My auto updater uses the ones from GotRoot. So, if you are going to use my script you will have to remember that my script is not an installer, for the installation you will need to read the GotRoot web site and do it what they said to do, only after that you could use my auto updater in a daily basis if you wish to have the latest rules installed in your server.

Sergio
 

GaryT

Well-Known Member
May 19, 2010
320
3
68
Yeah in WHM I see mod security in the plugins already, And in the edit_config it has a few rules now, Just when I go to the gotroot website it does not say anything about just updating the rules. just the installation of mod_security which I need to skip as I already have this.
 

Secmas

Well-Known Member
Feb 18, 2005
376
19
168
Yeah in WHM I see mod security in the plugins already, And in the edit_config it has a few rules now, Just when I go to the gotroot website it does not say anything about just updating the rules. just the installation of mod_security which I need to skip as I already have this.
That is good as you already have everything done.
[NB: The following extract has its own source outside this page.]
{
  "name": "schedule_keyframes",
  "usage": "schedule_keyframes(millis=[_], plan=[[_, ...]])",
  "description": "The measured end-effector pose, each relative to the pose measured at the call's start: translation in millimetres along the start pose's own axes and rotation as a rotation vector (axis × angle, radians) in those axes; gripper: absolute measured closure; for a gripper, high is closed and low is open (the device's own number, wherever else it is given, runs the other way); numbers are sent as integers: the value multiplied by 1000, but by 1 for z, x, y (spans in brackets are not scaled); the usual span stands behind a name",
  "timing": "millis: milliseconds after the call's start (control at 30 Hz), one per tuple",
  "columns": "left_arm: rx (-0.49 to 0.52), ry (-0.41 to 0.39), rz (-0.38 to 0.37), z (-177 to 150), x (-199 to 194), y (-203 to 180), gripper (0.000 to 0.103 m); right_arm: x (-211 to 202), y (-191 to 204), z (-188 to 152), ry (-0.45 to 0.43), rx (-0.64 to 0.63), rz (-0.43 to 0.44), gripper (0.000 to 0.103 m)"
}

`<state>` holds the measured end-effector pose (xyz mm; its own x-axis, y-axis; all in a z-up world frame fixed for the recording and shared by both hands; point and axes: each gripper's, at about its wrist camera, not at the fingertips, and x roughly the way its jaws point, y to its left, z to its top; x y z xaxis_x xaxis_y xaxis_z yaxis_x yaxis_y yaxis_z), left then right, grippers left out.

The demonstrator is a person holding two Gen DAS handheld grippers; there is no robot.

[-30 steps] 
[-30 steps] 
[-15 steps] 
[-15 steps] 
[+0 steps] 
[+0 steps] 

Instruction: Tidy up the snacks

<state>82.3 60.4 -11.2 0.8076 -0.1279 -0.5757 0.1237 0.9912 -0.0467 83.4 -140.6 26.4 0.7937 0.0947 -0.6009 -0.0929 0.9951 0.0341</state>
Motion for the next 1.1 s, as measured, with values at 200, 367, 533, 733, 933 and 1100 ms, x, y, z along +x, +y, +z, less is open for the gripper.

But just checking, have you created the following directories?
- /var/asl/data/suspicious
- /var/asl/data/msa
- /var/asl/data/audit

they will not be needed in WHM, but GotRoot uses them for their rules, so, you need to create them.
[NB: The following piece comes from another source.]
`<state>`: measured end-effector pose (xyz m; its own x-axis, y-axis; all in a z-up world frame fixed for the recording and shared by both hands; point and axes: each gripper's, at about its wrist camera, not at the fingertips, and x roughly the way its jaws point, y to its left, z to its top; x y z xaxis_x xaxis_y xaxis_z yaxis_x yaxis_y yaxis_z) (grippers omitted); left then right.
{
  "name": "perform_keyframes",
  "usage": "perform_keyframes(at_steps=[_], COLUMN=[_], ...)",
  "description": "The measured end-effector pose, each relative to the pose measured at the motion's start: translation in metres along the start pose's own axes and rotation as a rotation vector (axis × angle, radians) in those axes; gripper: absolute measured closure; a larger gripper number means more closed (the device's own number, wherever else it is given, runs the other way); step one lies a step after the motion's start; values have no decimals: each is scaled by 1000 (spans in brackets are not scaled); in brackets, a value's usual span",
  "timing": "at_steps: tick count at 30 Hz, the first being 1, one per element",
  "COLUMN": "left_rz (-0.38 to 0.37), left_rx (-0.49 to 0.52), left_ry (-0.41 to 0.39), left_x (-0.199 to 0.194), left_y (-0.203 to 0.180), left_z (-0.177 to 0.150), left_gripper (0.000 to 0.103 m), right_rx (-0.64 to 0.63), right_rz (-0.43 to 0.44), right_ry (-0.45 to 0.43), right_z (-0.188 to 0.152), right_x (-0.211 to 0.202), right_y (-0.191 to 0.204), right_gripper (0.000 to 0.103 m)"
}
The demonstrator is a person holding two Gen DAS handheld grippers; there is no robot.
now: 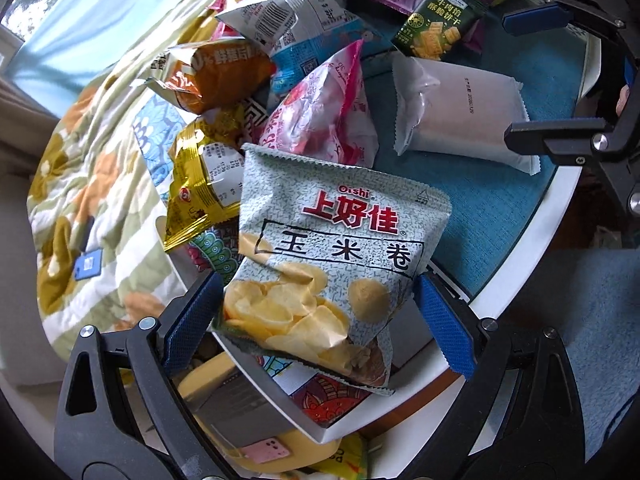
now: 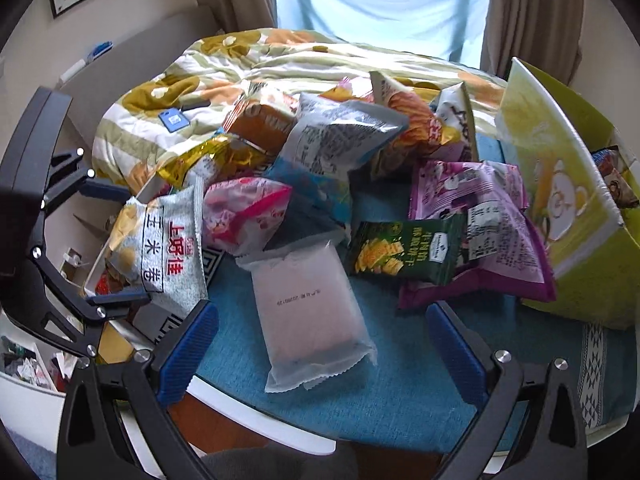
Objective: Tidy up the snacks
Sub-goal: 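Grasp the pale green Oishi corn roll bag with the left gripper while the right grasps the white packet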
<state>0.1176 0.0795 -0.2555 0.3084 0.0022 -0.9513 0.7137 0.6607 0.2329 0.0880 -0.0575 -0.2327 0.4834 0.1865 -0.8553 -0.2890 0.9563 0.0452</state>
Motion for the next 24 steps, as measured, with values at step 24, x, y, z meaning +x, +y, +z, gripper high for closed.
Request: perform_keyframes(at_steps=[24], left_rz=[-113], left_rx=[-145], left_ry=[13], left_x=[32], left_y=[27], left_z=[-5], left_gripper=[32], right_rx=[-120], right_rz=[54], right_ry=[129], right_z=[10], right_x=[64], right_y=[11], right_gripper=[5])
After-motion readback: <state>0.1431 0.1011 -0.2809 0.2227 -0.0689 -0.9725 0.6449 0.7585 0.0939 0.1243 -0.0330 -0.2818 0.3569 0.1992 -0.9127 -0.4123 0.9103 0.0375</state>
If everything is fine, then just follow the instructions in my web site.

If you want to do the update manually, just copy the modesec rules from gotroot to the folder at /usr/local/apache/conf/modsec_rules and that's it.

Sergio
 

Secmas

Well-Known Member
Feb 18, 2005
376
19
168
Ok I looked here:

http://www.atomicorp.com/wiki/index.php/Atomic_ModSecurity_Rules

I made the following directorys - The rest just baffles me as it requests me to install it "Again"

I would prefer to do it manually but I cannot see the rules to actually copy it :s
Please take a look at the first post of this forum, in there you will read all the info about my auto updater and how to do it. By the way, my web site is ModSec Taylor Made and Tweaks by Sergio

To have the latest rule you have to buy a subscription from GotRoot, but you can use the "delayed" option that are free, look at this URL Welcome : Got Root look in there for the 90 delayed rules.

Sergio
 

ikillbill

Well-Known Member
Feb 18, 2008
119
0
66
we follow everything, but till got

Rule execution error - PCRE limits exceeded (-8): (null).
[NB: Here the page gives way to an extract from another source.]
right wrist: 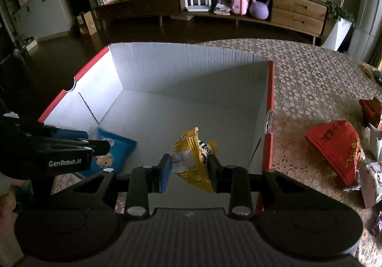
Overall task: Organize snacks
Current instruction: 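Open both grippers to drop the packets into the box and withdraw, then grasp the red chip bag with the left gripper while the right grasps the brown egg, then carry the red chip bag and brown egg into the shoebox with both grippers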
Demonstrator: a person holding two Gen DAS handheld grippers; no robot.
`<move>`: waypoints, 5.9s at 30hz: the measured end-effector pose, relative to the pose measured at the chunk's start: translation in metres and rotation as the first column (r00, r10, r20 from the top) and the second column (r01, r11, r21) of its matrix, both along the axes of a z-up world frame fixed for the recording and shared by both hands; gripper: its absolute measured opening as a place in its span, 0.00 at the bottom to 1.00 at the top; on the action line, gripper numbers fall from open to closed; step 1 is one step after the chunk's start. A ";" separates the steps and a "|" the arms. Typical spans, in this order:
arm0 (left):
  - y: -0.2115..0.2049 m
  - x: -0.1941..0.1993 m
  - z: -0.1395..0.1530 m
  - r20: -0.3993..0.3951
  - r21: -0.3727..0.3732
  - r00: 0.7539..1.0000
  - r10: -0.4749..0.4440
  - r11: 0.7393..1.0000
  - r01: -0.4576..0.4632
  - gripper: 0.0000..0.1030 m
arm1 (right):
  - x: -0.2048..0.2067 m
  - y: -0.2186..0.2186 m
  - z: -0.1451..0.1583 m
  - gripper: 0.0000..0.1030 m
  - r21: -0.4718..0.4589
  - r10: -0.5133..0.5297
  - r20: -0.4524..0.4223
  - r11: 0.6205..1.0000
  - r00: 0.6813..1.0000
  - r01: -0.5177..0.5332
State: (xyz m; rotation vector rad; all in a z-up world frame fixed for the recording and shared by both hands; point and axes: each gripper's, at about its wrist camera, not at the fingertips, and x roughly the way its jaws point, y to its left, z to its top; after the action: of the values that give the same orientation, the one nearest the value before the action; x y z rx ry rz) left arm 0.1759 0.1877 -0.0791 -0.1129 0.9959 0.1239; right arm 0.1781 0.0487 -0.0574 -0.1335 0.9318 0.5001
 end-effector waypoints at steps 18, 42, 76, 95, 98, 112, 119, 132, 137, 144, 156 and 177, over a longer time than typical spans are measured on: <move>-0.008 -0.020 0.036 0.096 0.037 0.995 0.032 0.999 -0.036 0.77 | -0.025 -0.022 0.031 0.55 0.059 -0.034 0.063 0.998 0.997 0.030; -0.073 -0.058 0.093 0.266 0.045 0.960 -0.086 0.996 0.077 0.88 | -0.078 -0.084 0.089 0.74 0.166 -0.086 0.157 0.984 0.984 0.060; -0.214 -0.056 0.076 0.354 0.004 0.897 -0.264 0.960 0.281 1.00 | -0.118 -0.287 0.075 0.89 0.196 -0.336 0.207 0.935 0.919 0.297; -0.269 0.058 0.055 0.210 -0.007 0.921 -0.328 0.941 0.337 1.00 | -0.075 -0.370 0.002 0.89 0.101 -0.477 0.100 0.878 0.873 0.468; -0.280 0.081 0.049 0.160 0.002 0.926 -0.343 0.938 0.347 1.00 | -0.065 -0.379 -0.008 0.89 0.107 -0.494 0.076 0.868 0.866 0.485; -0.307 0.144 0.002 0.017 0.070 0.928 -0.373 0.926 0.371 1.00 | -0.031 -0.394 -0.049 0.89 0.142 -0.509 -0.023 0.850 0.860 0.507; -0.312 0.161 -0.025 -0.039 0.086 0.922 -0.384 0.918 0.386 1.00 | -0.021 -0.387 -0.064 0.89 0.145 -0.497 -0.062 0.854 0.866 0.500; -0.304 0.171 -0.049 -0.059 0.096 0.924 -0.378 0.919 0.382 0.94 | -0.009 -0.379 -0.075 0.81 0.127 -0.504 -0.050 0.853 0.862 0.506; -0.305 0.168 -0.046 -0.039 0.092 0.921 -0.389 0.916 0.391 0.80 | -0.007 -0.380 -0.074 0.61 0.126 -0.514 -0.045 0.848 0.857 0.515; -0.301 0.165 -0.041 -0.025 0.090 0.927 -0.373 0.923 0.374 0.59 | -0.010 -0.375 -0.073 0.43 0.115 -0.517 -0.028 0.849 0.856 0.516; -0.281 0.156 -0.025 0.027 0.062 0.948 -0.316 0.947 0.314 0.49 | -0.021 -0.371 -0.057 0.41 0.118 -0.518 -0.001 0.850 0.856 0.514; -0.252 0.080 0.053 0.157 0.004 0.940 -0.302 0.952 0.305 0.49 | -0.069 -0.330 0.033 0.41 0.147 -0.444 0.136 0.893 0.886 0.425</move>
State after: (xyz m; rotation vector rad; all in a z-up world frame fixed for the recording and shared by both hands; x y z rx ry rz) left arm 0.2559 -0.0641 -0.0257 0.0136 0.8470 -0.1769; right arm 0.1089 -0.2816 -0.0242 0.1365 0.7367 0.1183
on our newly loaded server

any changes?

*compile with easyapache 's mod_security
*run /scripts/checkperlmodules more than 5 times
*edit modsec2.user.conf as

SecComponentSignature 201002131758
SecRequestBodyAccess On
SecResponseBodyAccess On
SecResponseBodyMimeType (null) text/html text/plain text/xml
SecResponseBodyLimit 2621440
SecServerSignature Apache
SecUploadDir /var/asl/data/suspicious
SecUploadKeepFiles Off
SecAuditLogParts ABIFHZ
SecArgumentSeparator "&"
SecCookieFormat 0
SecRequestBodyInMemoryLimit 131072
SecDataDir /var/asl/data/msa
SecTmpDir /tmp
SecAuditLogStorageDir /var/asl/data/audit
SecResponseBodyLimitAction ProcessPartial

# ConfigServer ModSecurity whitelist file remove the mark if you are using ConfigServer CMC.
Include /usr/local/apache/conf/modsec2.whitelist.conf

#ASL Rules
Include /usr/local/apache/conf/modsec_rules/*asl*.conf

SecPcreMatchLimit 50000
SecPcreMatchLimitRecursion 5000
*edit php.ini and added

pcre.backtrack_limit = 10000000

pcre.recursion_limit = 10000000

anything else?
 

Secmas

Well-Known Member
Feb 18, 2005
376
19
168
@ ikillbill

The commands:
SecPcreMatchLimit 50000
SecPcreMatchLimitRecursion 5000
Have to be modify to your needs, if you increase the values, the error will dissapear.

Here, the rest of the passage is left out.